Do poważnego wycieku doszło w niedzielę po południu na polu naftowym w Dorset w Wielkiej Brytanii. Ropa rozlała się po okolicy i dostała do wody. Sytuacja jest już opanowana.
-Ogłoszono poważny incydent z powodu wycieku ropy z pola naftowego Wytch Farm – poinformowała w niedzielę firma BCP Council, do której należy pole naftowe.

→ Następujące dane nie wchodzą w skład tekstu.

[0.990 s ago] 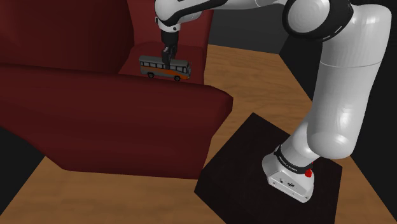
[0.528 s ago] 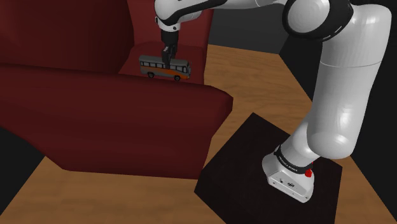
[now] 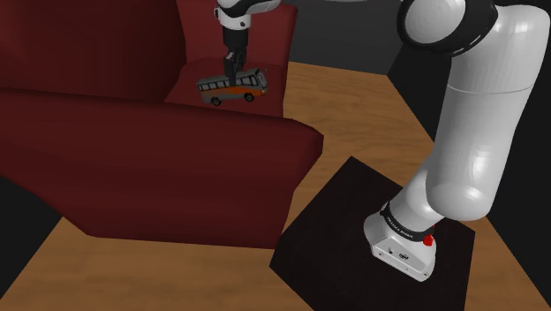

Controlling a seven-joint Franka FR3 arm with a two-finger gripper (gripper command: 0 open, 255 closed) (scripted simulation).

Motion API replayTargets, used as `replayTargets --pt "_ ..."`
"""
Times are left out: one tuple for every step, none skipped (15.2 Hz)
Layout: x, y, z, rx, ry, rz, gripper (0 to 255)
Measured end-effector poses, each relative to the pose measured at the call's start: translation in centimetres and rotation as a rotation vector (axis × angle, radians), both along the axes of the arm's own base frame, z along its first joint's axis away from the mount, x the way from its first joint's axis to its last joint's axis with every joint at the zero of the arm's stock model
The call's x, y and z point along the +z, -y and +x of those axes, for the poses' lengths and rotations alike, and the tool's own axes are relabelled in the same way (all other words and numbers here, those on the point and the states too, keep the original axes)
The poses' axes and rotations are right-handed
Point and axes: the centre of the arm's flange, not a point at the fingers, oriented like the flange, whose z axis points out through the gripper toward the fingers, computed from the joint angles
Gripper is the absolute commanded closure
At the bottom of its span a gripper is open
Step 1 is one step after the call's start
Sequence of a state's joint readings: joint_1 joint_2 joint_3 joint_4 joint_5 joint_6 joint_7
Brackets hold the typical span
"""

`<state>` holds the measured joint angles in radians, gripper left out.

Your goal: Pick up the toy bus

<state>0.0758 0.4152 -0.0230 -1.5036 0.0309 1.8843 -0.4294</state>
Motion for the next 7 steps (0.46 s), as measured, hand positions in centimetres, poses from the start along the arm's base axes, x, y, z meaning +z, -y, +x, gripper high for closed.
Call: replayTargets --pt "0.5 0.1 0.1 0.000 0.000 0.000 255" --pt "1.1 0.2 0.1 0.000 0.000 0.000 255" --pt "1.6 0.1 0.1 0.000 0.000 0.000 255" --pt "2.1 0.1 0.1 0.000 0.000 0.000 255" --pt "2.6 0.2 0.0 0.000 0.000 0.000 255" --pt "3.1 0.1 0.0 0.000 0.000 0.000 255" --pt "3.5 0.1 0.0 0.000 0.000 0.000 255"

To region z dużą liczbą otworów wiertniczych wydobywających ropę naftową spod powierzchni ziemi; jedno z największych lądowych pól naftowych w Europie. Szacuje się, że około 200 baryłek płynu zbiornikowego zostało uwolnionych do wody w porcie Poole. “Każdy, kto wszedł w kontakt z wyciekiem, powinien natychmiast umyć się wodą z mydłem. Jeśli oczy miały kontakt z wyciekiem, powinny zostać przepłukane wodą” – apeluje do okolicznych mieszkańców Brytyjska Agencja Bezpieczeństwa Zdrowotnego, cytowana przez Sky News. Zabroniono również pływania w wodach Poole Harbour do odwołania.

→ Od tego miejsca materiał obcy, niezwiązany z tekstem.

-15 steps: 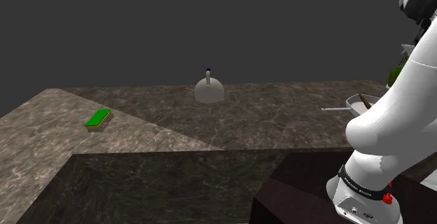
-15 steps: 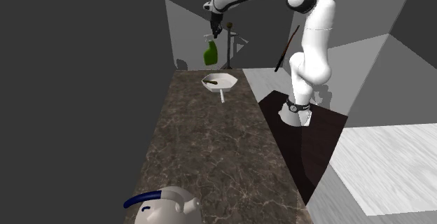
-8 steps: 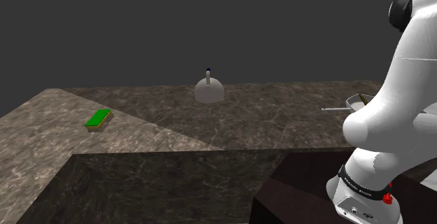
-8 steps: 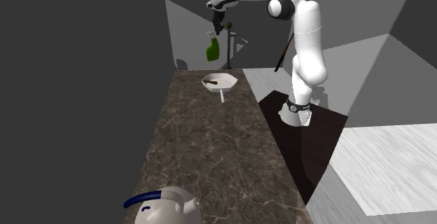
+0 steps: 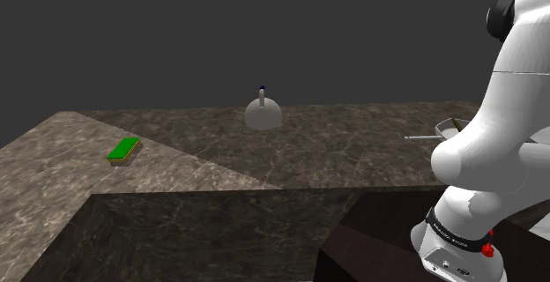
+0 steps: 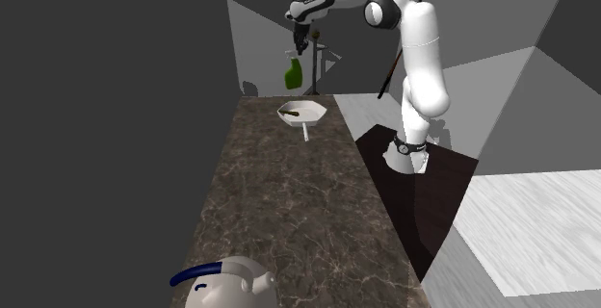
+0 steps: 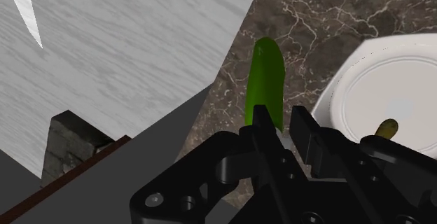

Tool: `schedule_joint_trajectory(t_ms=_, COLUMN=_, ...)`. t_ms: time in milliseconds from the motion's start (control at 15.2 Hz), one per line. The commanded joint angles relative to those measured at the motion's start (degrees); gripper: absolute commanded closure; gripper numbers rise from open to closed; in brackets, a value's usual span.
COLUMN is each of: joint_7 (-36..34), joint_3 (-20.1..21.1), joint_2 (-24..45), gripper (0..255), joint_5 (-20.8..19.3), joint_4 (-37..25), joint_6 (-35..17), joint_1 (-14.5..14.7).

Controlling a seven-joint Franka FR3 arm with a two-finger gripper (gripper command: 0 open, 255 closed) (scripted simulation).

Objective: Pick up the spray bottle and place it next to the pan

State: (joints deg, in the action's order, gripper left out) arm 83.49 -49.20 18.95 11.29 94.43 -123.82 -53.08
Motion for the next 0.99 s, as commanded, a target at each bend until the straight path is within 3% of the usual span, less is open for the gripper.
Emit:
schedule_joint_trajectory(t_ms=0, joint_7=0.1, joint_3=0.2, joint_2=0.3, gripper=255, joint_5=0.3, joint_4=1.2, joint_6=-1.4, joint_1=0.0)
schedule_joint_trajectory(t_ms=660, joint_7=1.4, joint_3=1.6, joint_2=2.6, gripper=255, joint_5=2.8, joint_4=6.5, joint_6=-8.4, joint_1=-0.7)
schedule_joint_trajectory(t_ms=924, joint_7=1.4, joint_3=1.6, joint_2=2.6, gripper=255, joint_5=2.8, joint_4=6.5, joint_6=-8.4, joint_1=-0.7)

W oficjalnym oświadczeniu zapewniono także, że to “niezwykle poważna sprawa” i wskazano, że firma aktywowała od razu swój plan usuwania wycieków ropy, a rurociąg został zamknięty. Po jego obu stronach umieszczono wysięgniki. Na miejsce przybyły także firmy specjalizujące się w takich incydentach – przekazuje BBC. Trwa również oczyszczanie okolicy.